__SUPPLIED RECORDS__.
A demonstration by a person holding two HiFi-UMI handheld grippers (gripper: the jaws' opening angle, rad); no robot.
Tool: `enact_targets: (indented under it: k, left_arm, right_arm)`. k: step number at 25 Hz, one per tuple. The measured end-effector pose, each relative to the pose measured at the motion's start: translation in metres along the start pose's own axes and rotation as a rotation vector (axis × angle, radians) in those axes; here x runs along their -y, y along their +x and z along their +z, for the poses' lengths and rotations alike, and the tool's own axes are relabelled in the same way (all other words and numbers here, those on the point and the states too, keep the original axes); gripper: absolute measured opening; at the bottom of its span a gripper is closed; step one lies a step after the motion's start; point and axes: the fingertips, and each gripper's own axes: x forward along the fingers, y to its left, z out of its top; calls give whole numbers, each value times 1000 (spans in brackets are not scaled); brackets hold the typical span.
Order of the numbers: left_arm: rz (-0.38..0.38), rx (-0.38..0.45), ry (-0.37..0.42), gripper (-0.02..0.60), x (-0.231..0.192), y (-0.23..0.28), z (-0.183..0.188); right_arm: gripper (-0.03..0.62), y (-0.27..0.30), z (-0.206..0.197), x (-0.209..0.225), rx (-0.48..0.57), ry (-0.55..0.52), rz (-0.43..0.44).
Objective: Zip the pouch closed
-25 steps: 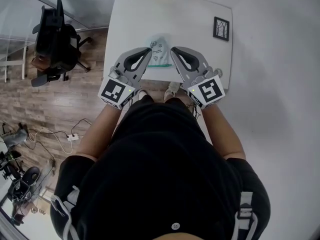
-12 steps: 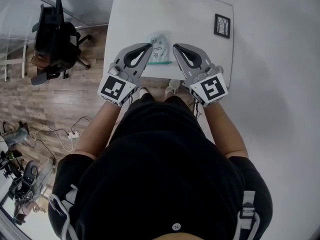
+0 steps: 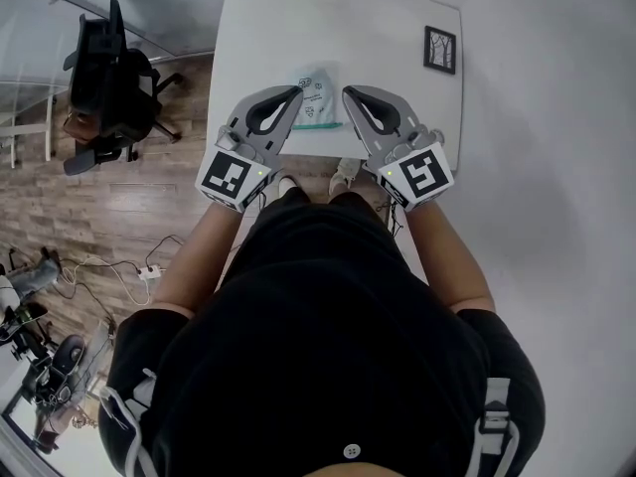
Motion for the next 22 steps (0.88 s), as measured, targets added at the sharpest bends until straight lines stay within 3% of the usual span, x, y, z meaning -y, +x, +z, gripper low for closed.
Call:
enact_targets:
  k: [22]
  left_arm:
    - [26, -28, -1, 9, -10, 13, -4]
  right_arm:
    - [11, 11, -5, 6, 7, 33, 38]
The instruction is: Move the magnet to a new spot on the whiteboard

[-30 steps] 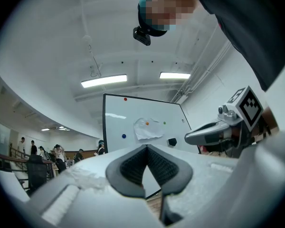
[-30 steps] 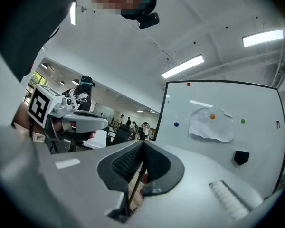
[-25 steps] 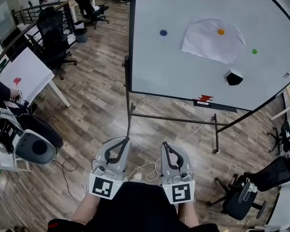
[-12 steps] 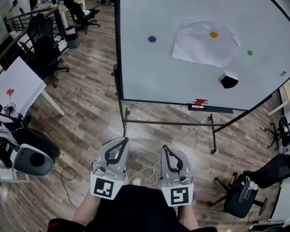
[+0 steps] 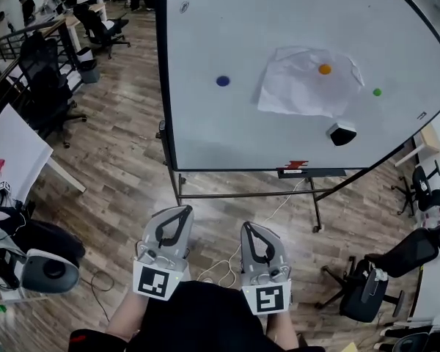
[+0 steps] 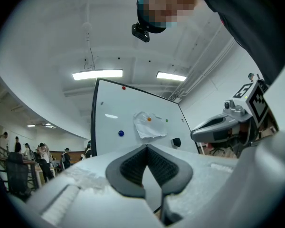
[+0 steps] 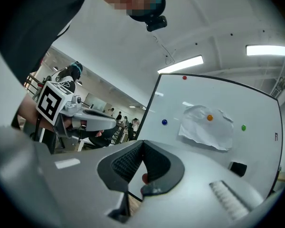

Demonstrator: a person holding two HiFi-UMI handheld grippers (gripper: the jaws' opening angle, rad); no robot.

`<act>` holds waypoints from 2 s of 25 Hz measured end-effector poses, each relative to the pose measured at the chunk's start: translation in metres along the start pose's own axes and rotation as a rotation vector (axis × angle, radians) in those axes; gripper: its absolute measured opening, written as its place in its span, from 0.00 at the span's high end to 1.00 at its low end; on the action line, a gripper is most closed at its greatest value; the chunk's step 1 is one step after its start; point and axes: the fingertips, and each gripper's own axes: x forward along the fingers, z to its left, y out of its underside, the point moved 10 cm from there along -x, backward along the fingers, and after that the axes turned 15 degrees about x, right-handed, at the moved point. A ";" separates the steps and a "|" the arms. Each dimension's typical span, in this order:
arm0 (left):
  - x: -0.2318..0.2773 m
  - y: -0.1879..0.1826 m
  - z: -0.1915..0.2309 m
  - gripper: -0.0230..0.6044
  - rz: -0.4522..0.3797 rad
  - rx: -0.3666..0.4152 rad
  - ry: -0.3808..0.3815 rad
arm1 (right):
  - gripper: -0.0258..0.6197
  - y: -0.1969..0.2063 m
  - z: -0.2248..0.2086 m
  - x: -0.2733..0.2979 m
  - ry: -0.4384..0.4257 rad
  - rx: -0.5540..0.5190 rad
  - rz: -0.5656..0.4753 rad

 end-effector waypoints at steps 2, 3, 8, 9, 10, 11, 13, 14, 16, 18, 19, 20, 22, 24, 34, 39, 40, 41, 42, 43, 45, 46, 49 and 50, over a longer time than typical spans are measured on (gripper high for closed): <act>0.011 0.009 0.011 0.96 -0.018 -0.006 0.017 | 0.96 0.001 -0.001 0.014 0.007 -0.013 0.009; 0.016 0.012 0.016 0.96 -0.027 -0.006 0.026 | 0.96 0.001 -0.002 0.021 0.013 -0.016 0.012; 0.030 0.030 0.042 0.96 -0.053 -0.010 0.057 | 0.96 0.001 0.003 0.056 0.046 -0.032 0.020; 0.032 0.034 0.047 0.96 -0.058 -0.014 0.063 | 0.96 0.001 0.005 0.063 0.048 -0.036 0.023; 0.034 0.038 0.052 0.96 -0.061 -0.017 0.070 | 0.96 0.001 0.007 0.069 0.048 -0.041 0.023; 0.036 0.042 0.056 0.96 -0.065 -0.020 0.079 | 0.96 0.000 0.009 0.075 0.049 -0.049 0.021; 0.041 0.049 0.064 0.96 -0.074 -0.020 0.100 | 0.96 -0.003 0.012 0.085 0.055 -0.067 0.018; 0.044 0.052 0.069 0.96 -0.079 -0.020 0.111 | 0.96 -0.004 0.014 0.090 0.062 -0.072 0.019; 0.047 0.057 0.078 0.96 -0.089 -0.018 0.133 | 0.96 -0.004 0.017 0.100 0.079 -0.072 0.020; 0.049 0.062 0.085 0.96 -0.101 -0.010 0.154 | 0.96 -0.003 0.021 0.110 0.094 -0.073 0.017; 0.049 0.064 0.088 0.96 -0.110 -0.006 0.163 | 0.96 -0.003 0.023 0.114 0.101 -0.075 0.015; 0.049 0.066 0.092 0.96 -0.120 -0.001 0.171 | 0.96 -0.003 0.025 0.117 0.108 -0.080 0.013; 0.053 0.070 0.099 0.96 -0.139 0.007 0.185 | 0.96 -0.004 0.027 0.126 0.121 -0.095 0.010; 0.057 0.075 0.104 0.96 -0.144 0.008 0.198 | 0.96 -0.003 0.028 0.132 0.136 -0.102 0.012; 0.077 0.082 0.114 0.96 -0.177 -0.005 0.220 | 0.96 -0.006 0.021 0.155 0.164 -0.130 0.019; 0.089 0.082 0.110 0.96 -0.172 0.000 0.210 | 0.96 -0.010 0.004 0.165 0.150 -0.136 -0.001; 0.091 0.082 0.111 0.96 -0.169 0.002 0.206 | 0.96 -0.010 0.000 0.169 0.149 -0.135 -0.003; 0.093 0.082 0.112 0.96 -0.165 0.001 0.201 | 0.96 -0.012 -0.003 0.172 0.149 -0.134 -0.006; 0.095 0.082 0.113 0.96 -0.158 -0.002 0.194 | 0.96 -0.013 -0.007 0.176 0.149 -0.133 -0.009; 0.098 0.082 0.115 0.96 -0.151 -0.006 0.186 | 0.96 -0.015 -0.010 0.180 0.147 -0.136 -0.015; 0.103 0.081 0.117 0.96 -0.141 -0.006 0.171 | 0.96 -0.020 -0.016 0.187 0.141 -0.146 -0.026; 0.106 0.081 0.118 0.96 -0.140 -0.002 0.166 | 0.96 -0.022 -0.019 0.190 0.137 -0.150 -0.030; 0.112 0.079 0.122 0.96 -0.143 0.008 0.154 | 0.96 -0.027 -0.027 0.200 0.128 -0.162 -0.042; 0.114 0.078 0.123 0.96 -0.143 0.010 0.151 | 0.96 -0.029 -0.031 0.203 0.128 -0.169 -0.044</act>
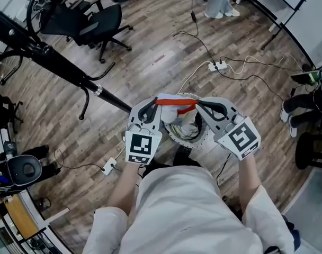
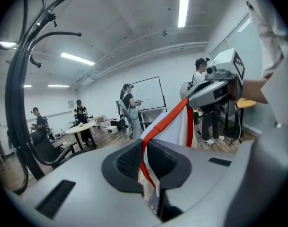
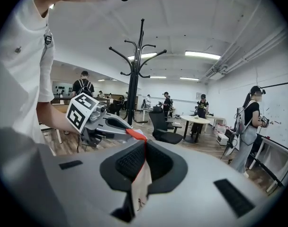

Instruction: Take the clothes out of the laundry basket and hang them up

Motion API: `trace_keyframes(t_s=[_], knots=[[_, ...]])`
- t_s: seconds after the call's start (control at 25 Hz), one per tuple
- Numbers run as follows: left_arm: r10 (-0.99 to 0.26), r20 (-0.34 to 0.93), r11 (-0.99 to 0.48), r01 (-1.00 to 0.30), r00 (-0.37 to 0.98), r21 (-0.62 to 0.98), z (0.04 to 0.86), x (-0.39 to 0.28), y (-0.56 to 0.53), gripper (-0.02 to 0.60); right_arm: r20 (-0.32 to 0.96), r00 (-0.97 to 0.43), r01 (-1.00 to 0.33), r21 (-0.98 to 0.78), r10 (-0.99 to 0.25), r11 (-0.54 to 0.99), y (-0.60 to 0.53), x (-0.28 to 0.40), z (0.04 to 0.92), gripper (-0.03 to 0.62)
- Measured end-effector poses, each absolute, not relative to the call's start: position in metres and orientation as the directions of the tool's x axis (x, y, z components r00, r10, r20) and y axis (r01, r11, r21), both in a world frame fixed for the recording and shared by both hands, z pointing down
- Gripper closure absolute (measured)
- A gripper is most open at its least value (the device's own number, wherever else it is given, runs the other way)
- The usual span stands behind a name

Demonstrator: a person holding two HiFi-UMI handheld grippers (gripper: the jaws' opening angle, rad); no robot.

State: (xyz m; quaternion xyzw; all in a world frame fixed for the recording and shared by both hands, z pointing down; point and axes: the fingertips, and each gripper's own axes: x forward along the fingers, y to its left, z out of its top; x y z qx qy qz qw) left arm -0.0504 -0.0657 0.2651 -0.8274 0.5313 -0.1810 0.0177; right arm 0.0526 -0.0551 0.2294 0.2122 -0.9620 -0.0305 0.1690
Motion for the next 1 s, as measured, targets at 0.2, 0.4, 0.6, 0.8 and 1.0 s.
trace_keyframes(t_s=[0.2,0.4,0.6,0.8,1.0], knots=[[-0.907,0.239,-0.392,-0.902,0.346,-0.182,0.235,-0.091,-0.041,0.546,0.268,-0.867,-0.396,0.144,-0.421,0.907,-0.05,0.016,0.21,0.58],[-0.934,0.212,-0.322,-0.933,0.287,-0.158,0.214,-0.143,-0.015,0.546,0.236,-0.892,-0.359,0.151,-0.387,0.921,-0.035,-0.035,0.195,0.58],[-0.951,0.223,-0.254,-0.951,0.213,-0.176,0.21,-0.194,0.011,0.546,0.242,-0.911,-0.301,0.164,-0.334,0.939,-0.014,-0.083,0.191,0.58],[-0.962,0.226,-0.2,-0.961,0.155,-0.191,0.208,-0.232,0.033,0.546,0.241,-0.93,-0.241,0.169,-0.278,0.956,0.005,-0.123,0.188,0.58],[-0.97,0.217,-0.153,-0.972,0.112,-0.18,0.209,-0.277,0.057,0.547,0.258,-0.935,-0.207,0.166,-0.245,0.964,0.025,-0.169,0.19,0.58]])
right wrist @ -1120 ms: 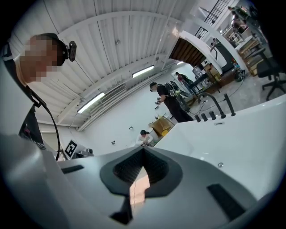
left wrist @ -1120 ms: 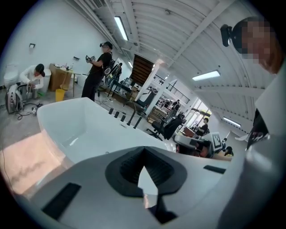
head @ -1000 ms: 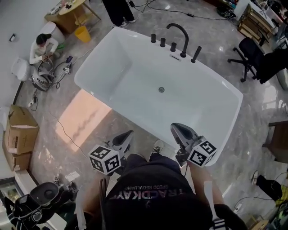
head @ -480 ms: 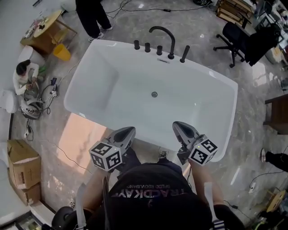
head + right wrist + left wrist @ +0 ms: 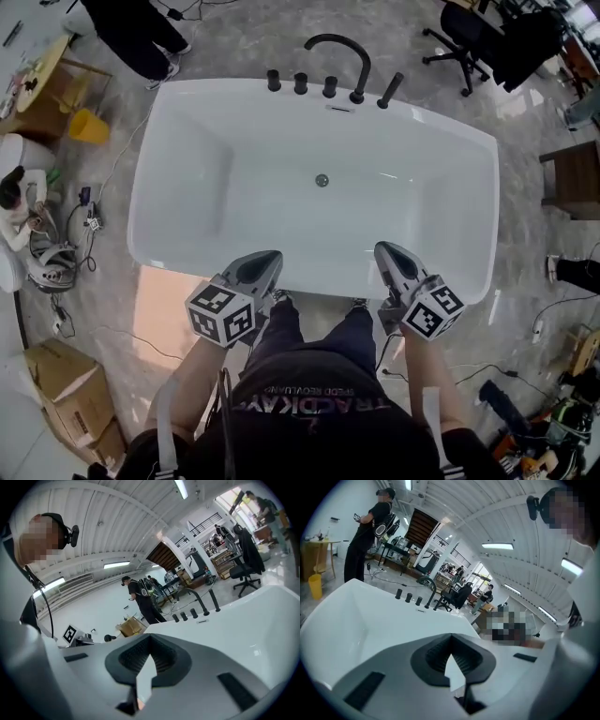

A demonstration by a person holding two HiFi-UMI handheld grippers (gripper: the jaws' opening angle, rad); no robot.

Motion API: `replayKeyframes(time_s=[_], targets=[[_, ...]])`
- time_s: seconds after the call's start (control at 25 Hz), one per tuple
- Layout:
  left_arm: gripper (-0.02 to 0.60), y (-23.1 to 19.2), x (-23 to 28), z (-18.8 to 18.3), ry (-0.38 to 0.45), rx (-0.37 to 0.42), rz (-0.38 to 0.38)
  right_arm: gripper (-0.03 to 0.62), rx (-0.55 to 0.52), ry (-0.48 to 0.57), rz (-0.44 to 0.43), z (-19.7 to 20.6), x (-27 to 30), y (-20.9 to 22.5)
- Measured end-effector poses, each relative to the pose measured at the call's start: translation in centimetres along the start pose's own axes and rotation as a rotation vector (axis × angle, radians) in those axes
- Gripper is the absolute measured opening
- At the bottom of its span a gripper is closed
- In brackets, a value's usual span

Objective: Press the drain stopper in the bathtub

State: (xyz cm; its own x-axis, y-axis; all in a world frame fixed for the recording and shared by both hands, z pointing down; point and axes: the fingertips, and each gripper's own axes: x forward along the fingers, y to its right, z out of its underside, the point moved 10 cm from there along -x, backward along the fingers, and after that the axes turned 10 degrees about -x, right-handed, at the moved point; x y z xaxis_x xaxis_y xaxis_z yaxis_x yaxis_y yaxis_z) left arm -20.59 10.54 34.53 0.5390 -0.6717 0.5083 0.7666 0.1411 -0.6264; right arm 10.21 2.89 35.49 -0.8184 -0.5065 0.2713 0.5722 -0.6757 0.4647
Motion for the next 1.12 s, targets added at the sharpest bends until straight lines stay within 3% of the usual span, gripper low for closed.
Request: replayKeyframes(time_s=[0.16,0.4,0.8,0.96,1.12], targets=[[0.005,-2.7,0.0,-0.3,-0.019,0.002,0.014,0.012,-0.003,-0.019,0.046,0.6,1.4,-0.4],[0.004,-4.1,0.8,0.1,-0.005,-0.032,-0.026,0.012,-0.047,-0.094,0.032,1.3,3.1,1.3],[0.004,-5.0,6.0,3.7,-0.017,-0.016,-0.129,0.012,-0.150,-0.235,-0.099,5.2,8.6,9.9],[0.004,-6.2,9.6,4.9,-0.037,0.026,-0.131,0.012,-0.201,-0.310,-0.109,8.2,11.7,14.1],[0.005,-8.4,12.4,5.9,-0.072,0.118,-0.120,0.012,-0.247,-0.376,-0.093,11.8,14.9,17.1]])
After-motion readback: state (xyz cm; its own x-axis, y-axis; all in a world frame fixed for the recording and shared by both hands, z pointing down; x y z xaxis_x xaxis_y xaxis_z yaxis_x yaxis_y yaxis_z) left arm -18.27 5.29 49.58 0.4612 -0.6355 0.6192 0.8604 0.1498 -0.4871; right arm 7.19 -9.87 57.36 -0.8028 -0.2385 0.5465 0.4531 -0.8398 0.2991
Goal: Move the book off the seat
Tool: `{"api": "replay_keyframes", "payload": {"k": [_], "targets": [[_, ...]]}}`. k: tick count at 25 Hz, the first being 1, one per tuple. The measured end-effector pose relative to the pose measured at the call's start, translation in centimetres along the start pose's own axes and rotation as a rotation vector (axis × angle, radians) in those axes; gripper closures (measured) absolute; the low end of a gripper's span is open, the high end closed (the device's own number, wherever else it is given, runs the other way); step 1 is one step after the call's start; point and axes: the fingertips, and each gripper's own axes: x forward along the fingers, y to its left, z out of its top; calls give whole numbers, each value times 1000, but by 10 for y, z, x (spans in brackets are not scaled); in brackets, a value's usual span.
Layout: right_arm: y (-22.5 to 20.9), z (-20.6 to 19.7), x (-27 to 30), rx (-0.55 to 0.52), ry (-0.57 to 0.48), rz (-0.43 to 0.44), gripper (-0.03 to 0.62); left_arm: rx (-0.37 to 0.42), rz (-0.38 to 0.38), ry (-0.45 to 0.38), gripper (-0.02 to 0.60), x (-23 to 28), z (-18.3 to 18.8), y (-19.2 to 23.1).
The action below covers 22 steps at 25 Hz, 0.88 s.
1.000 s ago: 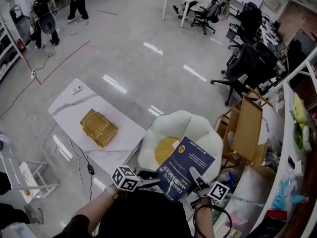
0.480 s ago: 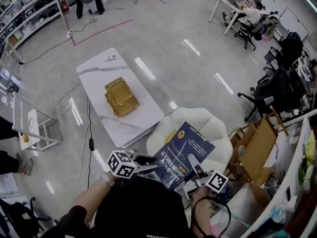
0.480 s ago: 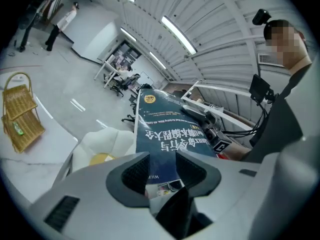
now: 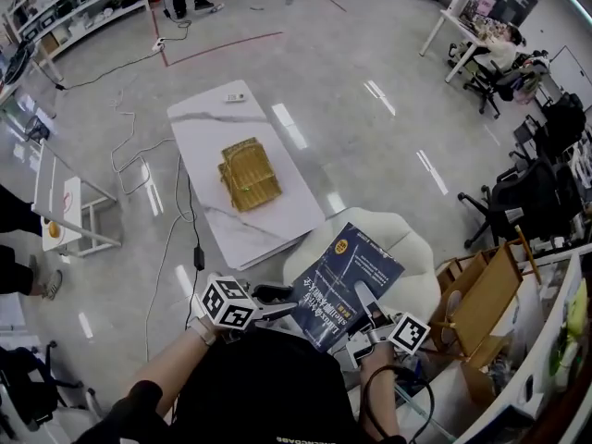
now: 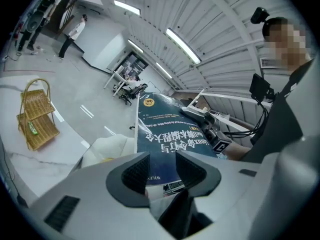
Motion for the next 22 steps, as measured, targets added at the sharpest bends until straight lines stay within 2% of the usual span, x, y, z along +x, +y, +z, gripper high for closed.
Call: {"api": "replay_keyframes", "payload": {"k": [10,16,22], "targets": [[8,-30,91,33,-17,-55,411,-52,-7,-35,416,-81,34,64],[-1,-51,137,77,-49,-125,411,-40,-1,-37,416,-131,48,105],[-6,-72,182,66,-76,-170,411,-30,-13,-31,416,-184,53,135]]}}
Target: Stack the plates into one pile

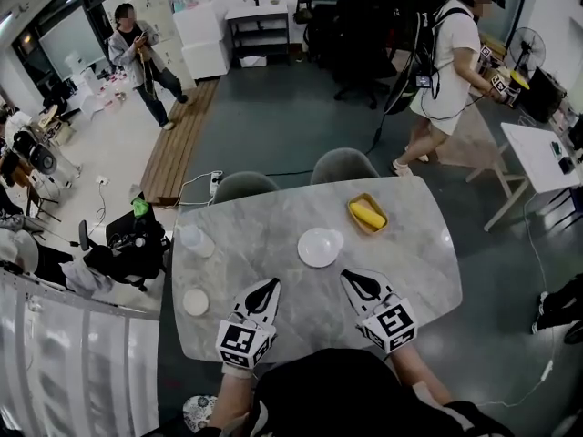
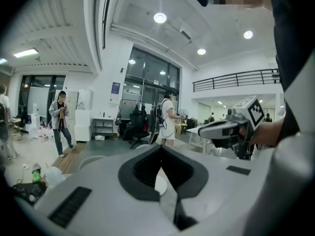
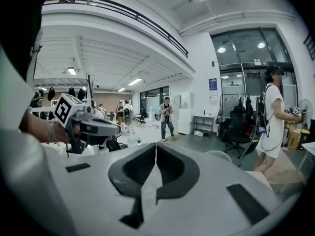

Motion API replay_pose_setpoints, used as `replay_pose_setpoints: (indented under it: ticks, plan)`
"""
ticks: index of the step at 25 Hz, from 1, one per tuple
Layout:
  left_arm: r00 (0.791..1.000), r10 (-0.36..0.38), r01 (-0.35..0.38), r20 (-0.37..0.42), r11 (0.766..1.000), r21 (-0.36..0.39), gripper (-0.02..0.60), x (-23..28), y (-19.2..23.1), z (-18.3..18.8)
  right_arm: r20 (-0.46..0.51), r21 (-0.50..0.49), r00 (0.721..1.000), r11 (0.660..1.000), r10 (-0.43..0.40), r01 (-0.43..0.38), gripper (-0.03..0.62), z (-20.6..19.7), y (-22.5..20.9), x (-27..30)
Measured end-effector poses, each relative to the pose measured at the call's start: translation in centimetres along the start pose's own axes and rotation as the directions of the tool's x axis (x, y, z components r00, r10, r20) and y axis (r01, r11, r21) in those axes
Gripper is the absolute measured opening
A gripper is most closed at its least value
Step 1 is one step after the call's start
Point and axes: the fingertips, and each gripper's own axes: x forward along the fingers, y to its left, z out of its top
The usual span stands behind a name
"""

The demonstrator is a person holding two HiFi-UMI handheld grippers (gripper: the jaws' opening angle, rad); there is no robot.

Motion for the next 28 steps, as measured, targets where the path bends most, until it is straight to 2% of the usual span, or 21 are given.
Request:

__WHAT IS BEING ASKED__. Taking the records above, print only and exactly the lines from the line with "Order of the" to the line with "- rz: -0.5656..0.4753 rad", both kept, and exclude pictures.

__RESULT FOR THIS TASK__.
Order of the numbers: left_arm: rz (-0.38..0.38), rx (-0.38..0.45), ry (-0.37..0.42), gripper (-0.02..0.60), x (-0.231..0.192), y (-0.23..0.28), z (-0.183..0.188); right_arm: gripper (-0.03..0.62), y (-0.27..0.30), z (-0.206..0.197), x (-0.209..0.225), rx (-0.48..0.57), ry (-0.55..0.52), rz (-0.43..0.44).
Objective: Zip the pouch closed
-25 steps: 
-12 steps: 
+0 steps: 
Motion for the next 22 steps (0.88 s), as measured, targets added at the sharpest bends until straight lines stay within 3% of the usual span, x, y, z meaning -y, +x, +z, gripper low for closed.
Call:
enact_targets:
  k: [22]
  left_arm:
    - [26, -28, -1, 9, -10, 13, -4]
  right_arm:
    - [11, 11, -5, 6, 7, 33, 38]
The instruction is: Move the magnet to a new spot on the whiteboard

[-30 steps] 
[-30 steps] 
[-25 steps] 
[-12 steps] 
[+0 steps] 
[+0 steps] 
[+0 steps] 

Demonstrator: a person holding two HiFi-UMI handheld grippers (gripper: the jaws' opening angle, rad); no robot.

`<act>` holds waypoints from 2 s of 25 Hz measured end-effector poses, each relative to the pose measured at the chunk's start: translation in metres along the start pose's own axes and rotation as a rotation vector (axis × angle, radians) in those axes; gripper: its absolute measured opening, written as its place in its span, from 0.00 at the span's high end to 1.00 at its low end; on the action line, a gripper is most closed at its greatest value; the chunk's step 1 is one step after its start; point and axes: the fingertips, and each gripper's own axes: x forward along the fingers, z to its left, y out of its underside, the point moved 10 cm from there along -x, backward along the fingers, and after that the axes turned 15 degrees about x, right-handed, at the moved point. A ";" separates the steps and a "|" the arms. Each dimension's typical span, in this order:
arm0 (left):
  - x: -0.2318..0.2773 m
  - y: -0.1879..0.1826 m
  - z: -0.1915..0.2309 m
  - gripper: -0.0230..0.6044
  - rz: -0.4522..0.3797 rad
  - rx: -0.3666..0.4152 rad
  - ry: -0.3808..0.3815 rad
arm1 (right):
  - gripper: -0.0258..0.6197
  - y: -0.1969..0.2063 m
  - z: -0.2248..0.2086 m
  - x: -0.2733..0.2979 m
  - ry: -0.4384..0.4257 rad
  - rx: -0.5540..0.5190 rad
  - rz: -0.5656..0.4753 rad

No further answer is expected.